Penentuan besaran PBB dilakukan berdasarkan Nilai Jual Objek Pajak (NJOP) yang ditetapkan setiap tahun oleh pemerintah daerah.
Namun, kenaikan 300 persen dalam satu tahun jelas menyalahi asas proporsionalitas. UU HKPD memang memberi ruang kepada daerah untuk mengoptimalkan pendapatan, tetapi tidak memberi kewenangan untuk membebani warga tanpa memperhitungkan daya pikul masyarakat.
Keadilan pajak seharusnya berpijak pada asas ability to pay, bahwa beban pajak harus sesuai dengan kemampuan ekonomi wajib pajak.
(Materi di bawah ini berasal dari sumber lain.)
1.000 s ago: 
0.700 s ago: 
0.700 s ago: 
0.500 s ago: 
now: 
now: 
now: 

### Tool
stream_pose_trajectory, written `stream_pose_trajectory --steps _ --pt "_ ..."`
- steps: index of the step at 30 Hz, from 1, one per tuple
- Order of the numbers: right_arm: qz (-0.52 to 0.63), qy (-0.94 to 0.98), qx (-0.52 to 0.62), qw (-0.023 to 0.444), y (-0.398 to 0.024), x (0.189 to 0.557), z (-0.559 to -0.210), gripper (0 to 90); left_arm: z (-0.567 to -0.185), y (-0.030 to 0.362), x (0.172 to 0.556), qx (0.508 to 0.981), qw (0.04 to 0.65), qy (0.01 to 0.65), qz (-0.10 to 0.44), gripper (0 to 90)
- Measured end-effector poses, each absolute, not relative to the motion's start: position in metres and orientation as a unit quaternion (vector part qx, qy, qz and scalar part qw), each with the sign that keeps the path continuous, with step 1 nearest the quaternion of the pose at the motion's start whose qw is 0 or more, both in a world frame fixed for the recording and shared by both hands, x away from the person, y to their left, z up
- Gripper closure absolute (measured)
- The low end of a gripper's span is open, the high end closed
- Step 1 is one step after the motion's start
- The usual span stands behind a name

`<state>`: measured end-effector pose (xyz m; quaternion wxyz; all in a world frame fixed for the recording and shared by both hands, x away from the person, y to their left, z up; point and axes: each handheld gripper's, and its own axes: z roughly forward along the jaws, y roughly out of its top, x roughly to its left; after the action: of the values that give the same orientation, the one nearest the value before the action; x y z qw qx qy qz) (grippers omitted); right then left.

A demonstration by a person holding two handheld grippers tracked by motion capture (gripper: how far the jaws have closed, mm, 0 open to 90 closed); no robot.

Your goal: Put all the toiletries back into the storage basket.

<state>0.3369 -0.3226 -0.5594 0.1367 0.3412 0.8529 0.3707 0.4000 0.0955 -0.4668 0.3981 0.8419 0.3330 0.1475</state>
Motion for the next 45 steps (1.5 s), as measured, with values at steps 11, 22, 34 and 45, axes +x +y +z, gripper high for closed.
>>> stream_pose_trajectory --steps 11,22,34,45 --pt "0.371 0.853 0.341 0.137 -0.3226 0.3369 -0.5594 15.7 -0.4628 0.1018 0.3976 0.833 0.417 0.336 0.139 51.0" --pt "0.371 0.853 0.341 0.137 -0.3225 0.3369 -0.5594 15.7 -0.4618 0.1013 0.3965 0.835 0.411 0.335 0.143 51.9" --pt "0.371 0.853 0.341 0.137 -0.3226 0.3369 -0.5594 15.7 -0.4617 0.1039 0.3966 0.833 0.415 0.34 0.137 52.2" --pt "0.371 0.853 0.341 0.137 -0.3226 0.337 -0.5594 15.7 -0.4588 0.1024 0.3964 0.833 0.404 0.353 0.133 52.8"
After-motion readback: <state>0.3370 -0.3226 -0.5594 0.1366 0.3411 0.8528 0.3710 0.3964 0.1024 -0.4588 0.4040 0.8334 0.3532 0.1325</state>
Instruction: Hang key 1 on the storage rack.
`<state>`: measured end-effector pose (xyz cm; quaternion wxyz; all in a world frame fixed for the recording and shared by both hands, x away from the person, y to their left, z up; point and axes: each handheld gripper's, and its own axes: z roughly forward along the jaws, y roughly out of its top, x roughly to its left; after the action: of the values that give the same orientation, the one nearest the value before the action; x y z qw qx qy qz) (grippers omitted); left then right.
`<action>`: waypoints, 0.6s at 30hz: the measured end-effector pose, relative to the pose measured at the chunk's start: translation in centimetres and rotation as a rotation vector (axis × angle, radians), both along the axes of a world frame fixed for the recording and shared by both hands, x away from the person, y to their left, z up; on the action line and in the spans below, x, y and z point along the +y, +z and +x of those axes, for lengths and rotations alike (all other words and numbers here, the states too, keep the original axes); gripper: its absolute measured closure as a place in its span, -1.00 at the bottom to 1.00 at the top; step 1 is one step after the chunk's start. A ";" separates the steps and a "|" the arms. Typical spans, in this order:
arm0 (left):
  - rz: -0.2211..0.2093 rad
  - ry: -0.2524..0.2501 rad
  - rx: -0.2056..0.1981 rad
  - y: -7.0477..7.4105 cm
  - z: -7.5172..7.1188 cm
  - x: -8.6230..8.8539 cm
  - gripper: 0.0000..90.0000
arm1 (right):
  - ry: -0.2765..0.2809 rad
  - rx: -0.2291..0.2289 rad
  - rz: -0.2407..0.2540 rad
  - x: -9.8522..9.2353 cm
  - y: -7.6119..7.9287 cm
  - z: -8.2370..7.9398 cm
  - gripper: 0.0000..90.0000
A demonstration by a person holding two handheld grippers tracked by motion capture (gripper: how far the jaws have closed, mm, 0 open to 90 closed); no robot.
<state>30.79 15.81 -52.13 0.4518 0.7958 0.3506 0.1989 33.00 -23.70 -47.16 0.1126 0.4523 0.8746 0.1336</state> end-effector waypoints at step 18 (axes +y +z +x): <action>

Kenaikan NJOP dan tarif PBB seharusnya tidak diputuskan secara sepihak. Setiap perubahan nilai objek pajak wajib didahului dengan kajian publik, uji kelayakan, serta sosialisasi yang memadai.
Fakta di lapangan menunjukkan sebaliknya, warga menerima surat ketetapan pajak dengan nominal baru tanpa pernah diajak berdiskusi.
Lebih ironis lagi, pemerintah daerah kerap berlindung di balik alasan “penyesuaian nilai pasar tanah.” Padahal, lonjakan nilai tanah di atas kertas sering tidak sebanding dengan kemampuan warga membayar.
Banyak lahan di pedesaan yang memang memiliki nilai jual tinggi secara teoritis, tetapi pemiliknya tetap petani kecil dengan penghasilan terbatas.